I'm at subway, this 8 year old kid is judging my fashion sense with his dad. I want to kill myself.
It's ok, he's just 8, he's not judging you.
He just asked why I'm sitting alone. I honestly want to cry.
omg i can't drink anymore.. i just pulled up my dress and started playing with my vagina
Nobody needs to come anywhere. Except on your face.
college drinking is stealing all my money, thank god planned parenthood is somewhat free
Restaurants Roasting People Who Gave Them Negative Yelp Reviews (25 Pics)
I've thrown up so many times in the third floor bathroom of Baldwin that they should probably just go ahead and name it after me.
Lost is over, my longest committed relationship is coming to an end.
You were doing karaoke. Then you screamed "SHOUTOUT TO ADAM LAMBERT" and started making out with the very surprised looking guy next to you.
She was kind of put off because I kept calling her baby my spirit animal and staring hungrily at her breasts.
Ya well here is the deal with last night, it was the Biggest shit show we have ever co-stared in.

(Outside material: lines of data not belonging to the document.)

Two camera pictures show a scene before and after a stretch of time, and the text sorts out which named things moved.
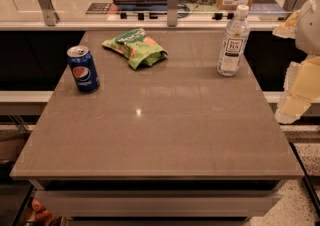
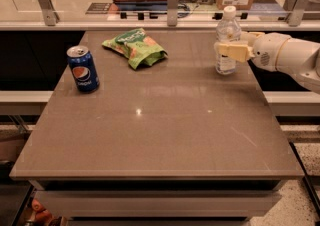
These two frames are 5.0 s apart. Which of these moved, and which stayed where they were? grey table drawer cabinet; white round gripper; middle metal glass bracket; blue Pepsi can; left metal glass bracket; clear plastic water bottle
Moved: clear plastic water bottle; white round gripper
Stayed: middle metal glass bracket; blue Pepsi can; left metal glass bracket; grey table drawer cabinet
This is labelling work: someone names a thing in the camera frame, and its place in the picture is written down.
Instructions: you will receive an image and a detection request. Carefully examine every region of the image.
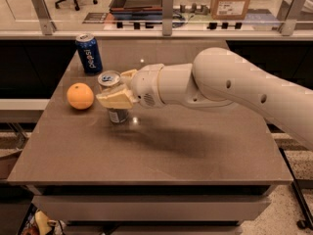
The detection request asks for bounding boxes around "cardboard box with label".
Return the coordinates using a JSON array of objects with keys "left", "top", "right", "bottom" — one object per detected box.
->
[{"left": 210, "top": 0, "right": 250, "bottom": 20}]

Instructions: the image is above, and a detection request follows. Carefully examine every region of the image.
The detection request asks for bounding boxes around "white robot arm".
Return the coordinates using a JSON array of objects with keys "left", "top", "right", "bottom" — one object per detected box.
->
[{"left": 96, "top": 48, "right": 313, "bottom": 150}]

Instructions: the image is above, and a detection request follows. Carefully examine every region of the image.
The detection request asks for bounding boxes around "left metal glass post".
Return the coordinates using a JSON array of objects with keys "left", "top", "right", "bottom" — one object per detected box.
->
[{"left": 31, "top": 0, "right": 56, "bottom": 35}]

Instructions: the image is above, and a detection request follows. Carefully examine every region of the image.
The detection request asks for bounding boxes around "middle metal glass post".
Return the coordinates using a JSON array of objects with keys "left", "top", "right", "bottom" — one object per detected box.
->
[{"left": 162, "top": 0, "right": 173, "bottom": 36}]

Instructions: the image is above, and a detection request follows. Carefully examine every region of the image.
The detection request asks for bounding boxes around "right metal glass post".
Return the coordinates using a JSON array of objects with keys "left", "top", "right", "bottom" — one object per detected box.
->
[{"left": 280, "top": 0, "right": 306, "bottom": 36}]

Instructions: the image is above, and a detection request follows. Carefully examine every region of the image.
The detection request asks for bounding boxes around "metal glass post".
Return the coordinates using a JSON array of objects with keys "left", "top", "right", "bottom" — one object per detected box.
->
[
  {"left": 162, "top": 0, "right": 173, "bottom": 36},
  {"left": 280, "top": 0, "right": 306, "bottom": 36},
  {"left": 31, "top": 0, "right": 56, "bottom": 35}
]

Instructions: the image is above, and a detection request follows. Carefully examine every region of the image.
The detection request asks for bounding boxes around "silver redbull can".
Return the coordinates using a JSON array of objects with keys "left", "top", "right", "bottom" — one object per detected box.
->
[{"left": 98, "top": 70, "right": 128, "bottom": 123}]

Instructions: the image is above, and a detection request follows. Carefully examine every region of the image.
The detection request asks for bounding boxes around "orange fruit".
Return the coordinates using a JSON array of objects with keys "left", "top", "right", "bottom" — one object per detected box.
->
[{"left": 67, "top": 83, "right": 94, "bottom": 110}]

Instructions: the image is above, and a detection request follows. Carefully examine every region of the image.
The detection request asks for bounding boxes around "blue pepsi can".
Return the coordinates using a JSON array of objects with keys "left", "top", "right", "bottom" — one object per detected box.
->
[{"left": 75, "top": 33, "right": 103, "bottom": 74}]

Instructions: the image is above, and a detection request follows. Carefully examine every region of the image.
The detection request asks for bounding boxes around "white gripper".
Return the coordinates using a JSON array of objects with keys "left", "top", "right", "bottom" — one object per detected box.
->
[{"left": 96, "top": 64, "right": 164, "bottom": 110}]

Woman Posts Harassing DMs From Creep Online, Now He’s Upset Because People Told His Mom
I wish on days I started my period Chipotle would come to my house with a burrito bar ... Then give me a chocolate cake and a large beer.
I said he looked like a lumberjack and that's when he came. I guess he liked the beard compliment?

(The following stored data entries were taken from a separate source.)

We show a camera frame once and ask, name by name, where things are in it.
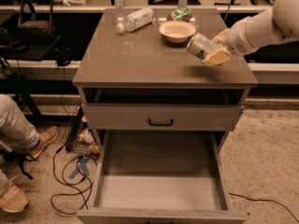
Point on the white paper bowl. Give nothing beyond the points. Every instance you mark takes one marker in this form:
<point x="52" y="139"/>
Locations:
<point x="177" y="31"/>

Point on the grey drawer cabinet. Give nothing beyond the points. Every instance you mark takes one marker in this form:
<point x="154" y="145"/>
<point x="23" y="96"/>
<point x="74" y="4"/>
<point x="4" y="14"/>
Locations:
<point x="142" y="68"/>

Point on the clear plastic water bottle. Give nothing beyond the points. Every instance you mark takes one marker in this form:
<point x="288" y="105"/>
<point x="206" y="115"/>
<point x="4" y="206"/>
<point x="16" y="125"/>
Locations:
<point x="136" y="20"/>

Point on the green crushed soda can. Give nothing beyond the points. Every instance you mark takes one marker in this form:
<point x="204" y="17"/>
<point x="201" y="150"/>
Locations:
<point x="180" y="14"/>

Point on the blue tape cross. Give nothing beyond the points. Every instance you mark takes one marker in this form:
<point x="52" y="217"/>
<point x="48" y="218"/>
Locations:
<point x="81" y="168"/>

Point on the person leg beige trousers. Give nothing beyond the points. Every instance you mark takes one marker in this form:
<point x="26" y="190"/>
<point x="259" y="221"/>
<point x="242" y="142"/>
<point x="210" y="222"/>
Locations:
<point x="15" y="125"/>

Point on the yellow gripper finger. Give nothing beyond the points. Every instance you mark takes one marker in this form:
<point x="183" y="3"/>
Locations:
<point x="222" y="37"/>
<point x="219" y="55"/>

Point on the closed grey upper drawer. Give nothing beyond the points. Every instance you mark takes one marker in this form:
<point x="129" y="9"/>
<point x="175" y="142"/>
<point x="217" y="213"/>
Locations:
<point x="185" y="117"/>

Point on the open grey middle drawer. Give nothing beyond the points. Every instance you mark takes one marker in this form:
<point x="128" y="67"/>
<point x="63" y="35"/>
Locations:
<point x="157" y="177"/>

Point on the black wire mesh rack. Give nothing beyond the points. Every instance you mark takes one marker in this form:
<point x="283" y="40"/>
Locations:
<point x="78" y="136"/>

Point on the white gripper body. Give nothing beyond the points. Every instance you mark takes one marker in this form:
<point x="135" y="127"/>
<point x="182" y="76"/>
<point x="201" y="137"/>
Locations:
<point x="235" y="40"/>

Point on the tan shoe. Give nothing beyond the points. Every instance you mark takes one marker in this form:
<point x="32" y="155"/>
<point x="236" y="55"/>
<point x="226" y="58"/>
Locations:
<point x="12" y="198"/>
<point x="45" y="138"/>

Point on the white 7up soda can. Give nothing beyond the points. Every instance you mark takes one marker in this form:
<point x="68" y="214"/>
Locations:
<point x="200" y="46"/>

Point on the black bag on shelf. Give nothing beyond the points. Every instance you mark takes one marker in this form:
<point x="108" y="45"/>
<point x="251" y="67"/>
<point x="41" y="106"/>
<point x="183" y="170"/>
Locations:
<point x="34" y="31"/>

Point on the black drawer handle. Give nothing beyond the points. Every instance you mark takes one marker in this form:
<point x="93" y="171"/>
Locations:
<point x="163" y="123"/>

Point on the black headphones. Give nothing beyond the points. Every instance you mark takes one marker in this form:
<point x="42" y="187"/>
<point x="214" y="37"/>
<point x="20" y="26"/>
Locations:
<point x="63" y="57"/>

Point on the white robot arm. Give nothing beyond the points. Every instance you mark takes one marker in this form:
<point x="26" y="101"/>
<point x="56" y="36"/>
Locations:
<point x="275" y="26"/>

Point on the tan shoe upper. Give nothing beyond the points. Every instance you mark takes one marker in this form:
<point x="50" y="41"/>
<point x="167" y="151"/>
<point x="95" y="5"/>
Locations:
<point x="45" y="138"/>

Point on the tan shoe lower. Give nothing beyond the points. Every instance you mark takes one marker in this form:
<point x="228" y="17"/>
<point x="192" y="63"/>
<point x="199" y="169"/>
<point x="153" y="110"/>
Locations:
<point x="12" y="198"/>

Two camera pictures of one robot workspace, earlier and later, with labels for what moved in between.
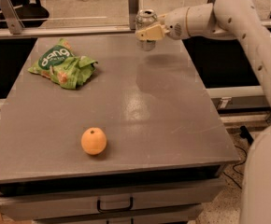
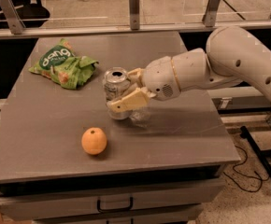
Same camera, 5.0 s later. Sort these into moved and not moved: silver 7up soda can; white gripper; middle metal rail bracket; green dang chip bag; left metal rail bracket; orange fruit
Moved: silver 7up soda can; white gripper
Not moved: orange fruit; green dang chip bag; left metal rail bracket; middle metal rail bracket
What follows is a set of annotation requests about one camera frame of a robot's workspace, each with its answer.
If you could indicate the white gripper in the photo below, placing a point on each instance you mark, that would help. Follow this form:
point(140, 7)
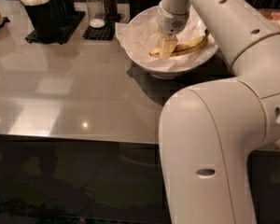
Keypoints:
point(169, 22)

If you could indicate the yellow banana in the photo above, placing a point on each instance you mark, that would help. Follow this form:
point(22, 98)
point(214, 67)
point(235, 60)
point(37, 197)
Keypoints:
point(193, 45)

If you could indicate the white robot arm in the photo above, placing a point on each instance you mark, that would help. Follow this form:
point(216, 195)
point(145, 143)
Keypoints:
point(208, 130)

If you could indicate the white ceramic bowl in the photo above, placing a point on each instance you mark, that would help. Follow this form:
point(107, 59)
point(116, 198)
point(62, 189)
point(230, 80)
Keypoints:
point(158, 70)

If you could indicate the white paper liner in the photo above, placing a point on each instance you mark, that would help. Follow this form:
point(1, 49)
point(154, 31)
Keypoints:
point(137, 38)

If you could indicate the black rubber mat centre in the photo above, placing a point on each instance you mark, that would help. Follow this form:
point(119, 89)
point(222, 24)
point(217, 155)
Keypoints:
point(105, 33)

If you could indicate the pepper shaker glass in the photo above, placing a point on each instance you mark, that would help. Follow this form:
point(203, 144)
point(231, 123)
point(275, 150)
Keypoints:
point(111, 8)

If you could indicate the salt shaker glass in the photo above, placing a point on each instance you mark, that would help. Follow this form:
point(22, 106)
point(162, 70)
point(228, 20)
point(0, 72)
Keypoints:
point(95, 13)

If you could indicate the black cup with white cutlery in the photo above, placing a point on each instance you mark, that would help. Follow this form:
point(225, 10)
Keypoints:
point(45, 28)

THE SUPER HOT BARTENDER WHO LOOKS LIKE RYAN GOSLING JUST WALKED IN. BUT HE DOESNT EVEN WALK HE GLIDES. LIKE AN ANGEL.
The language barrier was annoying .... So we just had sex. That is how you deal with not being able to chat isn't it???
I haven’t taken my socks off in over 36 hours. I should add that to my bumble profile.
So there i was right, midnight, washing my junk off in my bathroom sink.